_TASK DESCRIPTION_
From the records below, transcribe exactly the lines that begin at the line with "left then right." and end at the line with "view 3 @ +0", both included.

_Dataset records_
---
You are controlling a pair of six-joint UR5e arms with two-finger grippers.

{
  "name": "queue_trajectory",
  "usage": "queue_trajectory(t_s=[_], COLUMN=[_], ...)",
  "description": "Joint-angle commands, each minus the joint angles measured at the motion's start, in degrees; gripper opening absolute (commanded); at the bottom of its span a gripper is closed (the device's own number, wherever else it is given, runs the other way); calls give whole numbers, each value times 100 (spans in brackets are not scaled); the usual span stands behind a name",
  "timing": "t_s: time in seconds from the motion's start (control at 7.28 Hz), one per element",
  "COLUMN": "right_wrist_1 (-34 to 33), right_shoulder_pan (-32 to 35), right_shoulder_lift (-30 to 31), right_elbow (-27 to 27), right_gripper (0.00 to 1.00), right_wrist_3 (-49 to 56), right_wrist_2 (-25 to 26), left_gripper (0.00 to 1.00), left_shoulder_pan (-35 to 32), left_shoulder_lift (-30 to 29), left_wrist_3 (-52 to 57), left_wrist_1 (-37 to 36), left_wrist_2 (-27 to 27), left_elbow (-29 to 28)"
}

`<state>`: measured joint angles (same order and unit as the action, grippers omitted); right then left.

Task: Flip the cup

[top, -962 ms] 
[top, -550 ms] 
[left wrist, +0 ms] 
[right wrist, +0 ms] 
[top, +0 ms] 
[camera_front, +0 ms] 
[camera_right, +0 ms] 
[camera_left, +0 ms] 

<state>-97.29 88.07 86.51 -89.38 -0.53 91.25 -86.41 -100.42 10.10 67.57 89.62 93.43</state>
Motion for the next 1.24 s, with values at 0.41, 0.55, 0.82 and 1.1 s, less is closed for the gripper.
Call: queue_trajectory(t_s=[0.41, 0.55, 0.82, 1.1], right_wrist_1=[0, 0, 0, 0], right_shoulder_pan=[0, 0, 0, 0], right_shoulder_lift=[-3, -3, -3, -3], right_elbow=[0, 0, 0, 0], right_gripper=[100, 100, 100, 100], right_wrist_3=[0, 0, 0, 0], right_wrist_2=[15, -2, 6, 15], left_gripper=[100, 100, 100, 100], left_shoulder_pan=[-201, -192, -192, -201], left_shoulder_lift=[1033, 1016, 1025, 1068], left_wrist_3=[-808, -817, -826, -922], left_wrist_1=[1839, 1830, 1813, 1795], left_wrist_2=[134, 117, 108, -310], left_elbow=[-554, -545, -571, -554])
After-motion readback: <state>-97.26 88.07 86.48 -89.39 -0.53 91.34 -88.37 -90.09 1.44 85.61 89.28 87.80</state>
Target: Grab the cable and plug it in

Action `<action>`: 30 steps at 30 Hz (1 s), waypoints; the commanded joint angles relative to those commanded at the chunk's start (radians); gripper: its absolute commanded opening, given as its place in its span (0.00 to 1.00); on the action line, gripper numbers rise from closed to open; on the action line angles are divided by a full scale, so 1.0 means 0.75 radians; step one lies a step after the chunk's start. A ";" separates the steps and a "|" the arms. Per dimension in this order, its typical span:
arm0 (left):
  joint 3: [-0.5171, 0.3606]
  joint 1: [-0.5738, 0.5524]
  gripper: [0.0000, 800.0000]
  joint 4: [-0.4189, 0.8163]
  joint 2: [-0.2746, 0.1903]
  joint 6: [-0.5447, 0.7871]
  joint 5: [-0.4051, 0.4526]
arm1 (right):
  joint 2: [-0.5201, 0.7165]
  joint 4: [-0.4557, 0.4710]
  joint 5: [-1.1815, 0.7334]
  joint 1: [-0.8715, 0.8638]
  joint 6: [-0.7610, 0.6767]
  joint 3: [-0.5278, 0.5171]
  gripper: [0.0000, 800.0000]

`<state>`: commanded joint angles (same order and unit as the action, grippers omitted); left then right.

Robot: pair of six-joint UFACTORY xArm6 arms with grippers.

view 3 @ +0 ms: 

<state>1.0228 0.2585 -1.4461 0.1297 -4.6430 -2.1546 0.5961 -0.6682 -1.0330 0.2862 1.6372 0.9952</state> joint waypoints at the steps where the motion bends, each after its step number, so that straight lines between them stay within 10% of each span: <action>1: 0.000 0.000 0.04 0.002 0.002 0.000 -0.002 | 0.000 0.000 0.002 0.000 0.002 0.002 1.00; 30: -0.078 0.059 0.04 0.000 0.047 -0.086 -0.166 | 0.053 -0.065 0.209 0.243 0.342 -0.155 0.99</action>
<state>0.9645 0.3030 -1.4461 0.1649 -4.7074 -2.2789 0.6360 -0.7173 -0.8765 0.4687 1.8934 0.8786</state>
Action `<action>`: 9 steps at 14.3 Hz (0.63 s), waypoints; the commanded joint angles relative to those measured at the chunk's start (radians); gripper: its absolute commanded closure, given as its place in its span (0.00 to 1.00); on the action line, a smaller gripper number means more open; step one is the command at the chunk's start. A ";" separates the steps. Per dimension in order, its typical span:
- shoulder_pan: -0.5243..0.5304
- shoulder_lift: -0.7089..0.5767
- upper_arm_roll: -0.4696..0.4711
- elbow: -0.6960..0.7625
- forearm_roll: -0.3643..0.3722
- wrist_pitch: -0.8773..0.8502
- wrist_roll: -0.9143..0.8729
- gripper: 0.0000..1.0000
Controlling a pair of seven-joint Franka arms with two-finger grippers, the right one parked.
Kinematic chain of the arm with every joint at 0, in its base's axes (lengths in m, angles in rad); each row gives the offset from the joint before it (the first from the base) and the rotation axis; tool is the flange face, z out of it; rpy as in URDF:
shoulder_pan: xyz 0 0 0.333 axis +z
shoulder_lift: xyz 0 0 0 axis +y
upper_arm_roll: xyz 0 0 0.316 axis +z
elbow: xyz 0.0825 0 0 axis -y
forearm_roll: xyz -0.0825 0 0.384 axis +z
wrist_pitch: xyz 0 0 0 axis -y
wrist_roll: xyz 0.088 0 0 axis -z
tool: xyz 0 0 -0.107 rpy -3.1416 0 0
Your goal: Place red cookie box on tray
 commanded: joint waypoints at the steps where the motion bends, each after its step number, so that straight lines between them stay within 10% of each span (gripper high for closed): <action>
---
_RESPONSE BELOW_
`<state>`: commanded joint angles (same order and unit as the action, grippers omitted); left then right.

Robot: pair of six-joint UFACTORY xArm6 arms with grippers.

view 3 @ +0 ms: 

This exercise requires no further output.